**Your goal**
Repeat the data that follows, word for word, without the images.

********

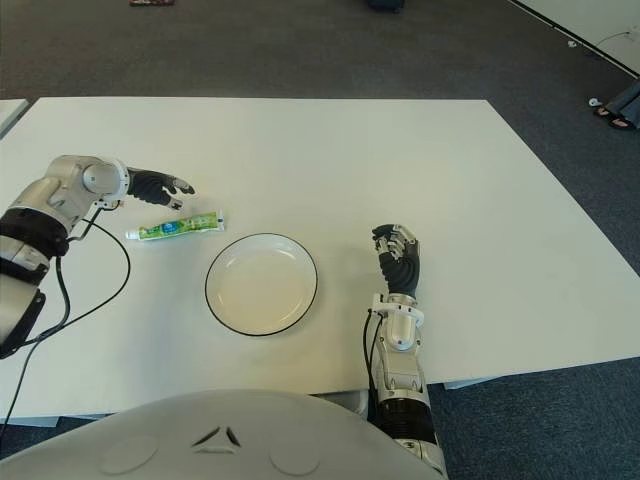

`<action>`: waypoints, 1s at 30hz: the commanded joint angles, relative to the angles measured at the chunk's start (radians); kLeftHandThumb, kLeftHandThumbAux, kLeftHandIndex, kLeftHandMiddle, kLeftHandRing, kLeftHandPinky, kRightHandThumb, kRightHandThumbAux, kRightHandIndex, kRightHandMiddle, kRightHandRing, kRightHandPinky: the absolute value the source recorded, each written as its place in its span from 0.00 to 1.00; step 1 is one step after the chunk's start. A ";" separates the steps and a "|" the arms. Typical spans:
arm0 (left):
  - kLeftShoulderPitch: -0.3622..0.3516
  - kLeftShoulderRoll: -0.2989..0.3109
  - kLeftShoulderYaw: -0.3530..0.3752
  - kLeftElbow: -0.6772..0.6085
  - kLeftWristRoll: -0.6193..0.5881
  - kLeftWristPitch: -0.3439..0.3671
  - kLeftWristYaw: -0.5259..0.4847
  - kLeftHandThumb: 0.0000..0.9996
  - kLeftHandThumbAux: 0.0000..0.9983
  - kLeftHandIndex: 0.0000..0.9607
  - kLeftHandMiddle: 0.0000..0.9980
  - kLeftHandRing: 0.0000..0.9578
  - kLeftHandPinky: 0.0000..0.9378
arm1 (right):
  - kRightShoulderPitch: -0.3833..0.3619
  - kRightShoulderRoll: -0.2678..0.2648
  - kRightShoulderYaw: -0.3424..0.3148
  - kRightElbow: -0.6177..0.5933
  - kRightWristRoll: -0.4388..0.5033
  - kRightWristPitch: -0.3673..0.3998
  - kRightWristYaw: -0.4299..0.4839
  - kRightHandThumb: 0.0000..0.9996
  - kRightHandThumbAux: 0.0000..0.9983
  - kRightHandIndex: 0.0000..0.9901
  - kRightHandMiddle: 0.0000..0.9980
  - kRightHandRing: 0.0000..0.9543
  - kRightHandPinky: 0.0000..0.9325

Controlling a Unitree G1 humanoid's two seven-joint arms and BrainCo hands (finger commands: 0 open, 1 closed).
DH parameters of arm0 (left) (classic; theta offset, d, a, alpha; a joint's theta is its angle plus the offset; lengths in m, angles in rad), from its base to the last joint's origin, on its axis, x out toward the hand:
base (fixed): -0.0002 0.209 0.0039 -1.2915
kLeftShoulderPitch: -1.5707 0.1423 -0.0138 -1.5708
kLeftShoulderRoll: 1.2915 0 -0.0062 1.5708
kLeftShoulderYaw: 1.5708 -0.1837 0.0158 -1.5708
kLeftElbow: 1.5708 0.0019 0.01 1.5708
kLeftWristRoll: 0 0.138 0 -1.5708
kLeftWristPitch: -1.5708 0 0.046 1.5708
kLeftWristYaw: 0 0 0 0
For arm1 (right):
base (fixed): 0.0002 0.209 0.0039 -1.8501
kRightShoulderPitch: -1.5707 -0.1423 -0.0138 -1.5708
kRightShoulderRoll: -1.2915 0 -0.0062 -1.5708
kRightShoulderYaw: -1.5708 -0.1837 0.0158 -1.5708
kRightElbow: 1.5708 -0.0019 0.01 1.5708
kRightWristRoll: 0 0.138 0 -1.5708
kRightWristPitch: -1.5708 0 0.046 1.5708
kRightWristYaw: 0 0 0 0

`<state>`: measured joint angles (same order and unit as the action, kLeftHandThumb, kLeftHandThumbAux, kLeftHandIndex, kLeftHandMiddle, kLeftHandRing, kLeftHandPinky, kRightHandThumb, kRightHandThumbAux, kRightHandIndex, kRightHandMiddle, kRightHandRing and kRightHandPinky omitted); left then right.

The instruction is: Put the toothpaste on the table into the plate.

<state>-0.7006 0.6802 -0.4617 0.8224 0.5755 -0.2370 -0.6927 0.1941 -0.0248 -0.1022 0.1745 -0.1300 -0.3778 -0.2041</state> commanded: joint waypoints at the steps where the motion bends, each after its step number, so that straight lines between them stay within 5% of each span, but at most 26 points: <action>1: 0.024 0.060 0.043 -0.082 -0.032 0.007 -0.033 0.56 0.43 0.04 0.02 0.09 0.20 | 0.001 0.000 0.000 -0.002 0.009 0.009 0.006 0.70 0.74 0.43 0.48 0.47 0.52; 15: 0.133 0.091 0.109 -0.251 -0.091 0.056 -0.076 0.57 0.41 0.04 0.00 0.07 0.18 | 0.008 0.005 0.000 -0.004 0.017 -0.017 0.014 0.70 0.74 0.43 0.48 0.48 0.52; 30: 0.265 0.122 0.073 -0.481 -0.065 0.127 -0.149 0.62 0.37 0.01 0.00 0.06 0.14 | 0.014 0.002 0.001 -0.002 0.016 -0.024 0.015 0.70 0.74 0.43 0.48 0.47 0.51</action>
<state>-0.4806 0.7970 -0.3713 0.3660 0.4868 -0.1259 -0.8358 0.2016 -0.0210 -0.0991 0.1675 -0.1156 -0.4092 -0.1903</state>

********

**Exercise solution**
`<action>`: waypoints, 1s at 30hz: the commanded joint angles, relative to the angles measured at the chunk's start (radians); kLeftHandThumb, kLeftHandThumbAux, kLeftHandIndex, kLeftHandMiddle, kLeftHandRing, kLeftHandPinky, kRightHandThumb, kRightHandThumbAux, kRightHandIndex, kRightHandMiddle, kRightHandRing, kRightHandPinky: the absolute value the source recorded, each written as its place in its span from 0.00 to 1.00; step 1 is one step after the chunk's start. A ";" separates the steps and a "|" the arms. Typical spans:
arm0 (left):
  - kLeftShoulderPitch: -0.3622..0.3516
  - kLeftShoulderRoll: -0.2989..0.3109
  - kLeftShoulderYaw: -0.3530..0.3752
  - kLeftElbow: -0.6772..0.6085
  - kLeftWristRoll: -0.6193..0.5881
  - kLeftWristPitch: -0.3439..0.3671
  - kLeftWristYaw: -0.5259..0.4847
  - kLeftHandThumb: 0.0000..0.9996
  - kLeftHandThumbAux: 0.0000..0.9983
  - kLeftHandIndex: 0.0000..0.9607
  - kLeftHandMiddle: 0.0000..0.9980
  - kLeftHandRing: 0.0000..0.9578
  - kLeftHandPinky: 0.0000..0.9378
arm1 (right):
  - kRightShoulderPitch: -0.3833..0.3619
  - kRightShoulderRoll: -0.2678..0.2648
  - kRightShoulderYaw: -0.3424..0.3148
  - kRightElbow: -0.6177..0.5933
  - kRightWristRoll: -0.4388..0.5033
  - kRightWristPitch: -0.3673..0.3998
  - kRightWristYaw: -0.4299..0.4839
  - kRightHandThumb: 0.0000..0.9996
  - kRightHandThumbAux: 0.0000..0.9983
  - kRightHandIndex: 0.0000..0.9901
  - kRightHandMiddle: 0.0000..0.9980
  - kRightHandRing: 0.0000..0.9543
  - kRightHandPinky: 0.0000..0.9325

Controlling a Unitree G1 humanoid's two seven-joint arms and BrainCo hands (finger commands: 0 open, 1 closed).
DH parameters of arm0 (left) (classic; theta offset, d, a, alpha; a joint's theta is its angle plus the offset; lengths in m, angles in rad), from its base to the last joint's origin, on its axis, x out toward the hand:
base (fixed): -0.0002 0.209 0.0039 -1.2915
kLeftShoulderPitch: -1.5707 0.1423 -0.0138 -1.5708
kLeftShoulderRoll: 1.2915 0 -0.0062 1.5708
kLeftShoulderYaw: 1.5708 -0.1837 0.0158 -1.5708
kLeftElbow: 1.5708 0.0019 0.01 1.5708
kLeftWristRoll: 0 0.138 0 -1.5708
kLeftWristPitch: -1.5708 0 0.046 1.5708
kLeftWristYaw: 0 0 0 0
For arm1 (right):
base (fixed): 0.0002 0.209 0.0039 -1.8501
kRightShoulderPitch: -1.5707 -0.1423 -0.0138 -1.5708
kRightShoulderRoll: -1.2915 0 -0.0062 -1.5708
kRightShoulderYaw: -1.5708 -0.1837 0.0158 -1.5708
kRightElbow: 1.5708 -0.0019 0.01 1.5708
kRightWristRoll: 0 0.138 0 -1.5708
kRightWristPitch: -1.5708 0 0.046 1.5708
kRightWristYaw: 0 0 0 0

`<state>`: measured joint angles (same order and unit as the action, kLeftHandThumb, kLeftHandThumbAux, kLeftHandIndex, kLeftHandMiddle, kLeftHandRing, kLeftHandPinky, kRightHandThumb, kRightHandThumbAux, kRightHandIndex, kRightHandMiddle, kRightHandRing and kRightHandPinky omitted); left then right.

The instruction is: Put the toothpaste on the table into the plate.

<state>-0.7006 0.6802 -0.4617 0.8224 0.5755 -0.2370 -0.6927 0.1941 -0.0248 -0.1022 0.1745 -0.1300 -0.3778 -0.2041</state> commanded: joint waypoints at the steps where the motion bends, each after its step number, so that straight lines between them stay within 5% of each span, but at most 26 points: <action>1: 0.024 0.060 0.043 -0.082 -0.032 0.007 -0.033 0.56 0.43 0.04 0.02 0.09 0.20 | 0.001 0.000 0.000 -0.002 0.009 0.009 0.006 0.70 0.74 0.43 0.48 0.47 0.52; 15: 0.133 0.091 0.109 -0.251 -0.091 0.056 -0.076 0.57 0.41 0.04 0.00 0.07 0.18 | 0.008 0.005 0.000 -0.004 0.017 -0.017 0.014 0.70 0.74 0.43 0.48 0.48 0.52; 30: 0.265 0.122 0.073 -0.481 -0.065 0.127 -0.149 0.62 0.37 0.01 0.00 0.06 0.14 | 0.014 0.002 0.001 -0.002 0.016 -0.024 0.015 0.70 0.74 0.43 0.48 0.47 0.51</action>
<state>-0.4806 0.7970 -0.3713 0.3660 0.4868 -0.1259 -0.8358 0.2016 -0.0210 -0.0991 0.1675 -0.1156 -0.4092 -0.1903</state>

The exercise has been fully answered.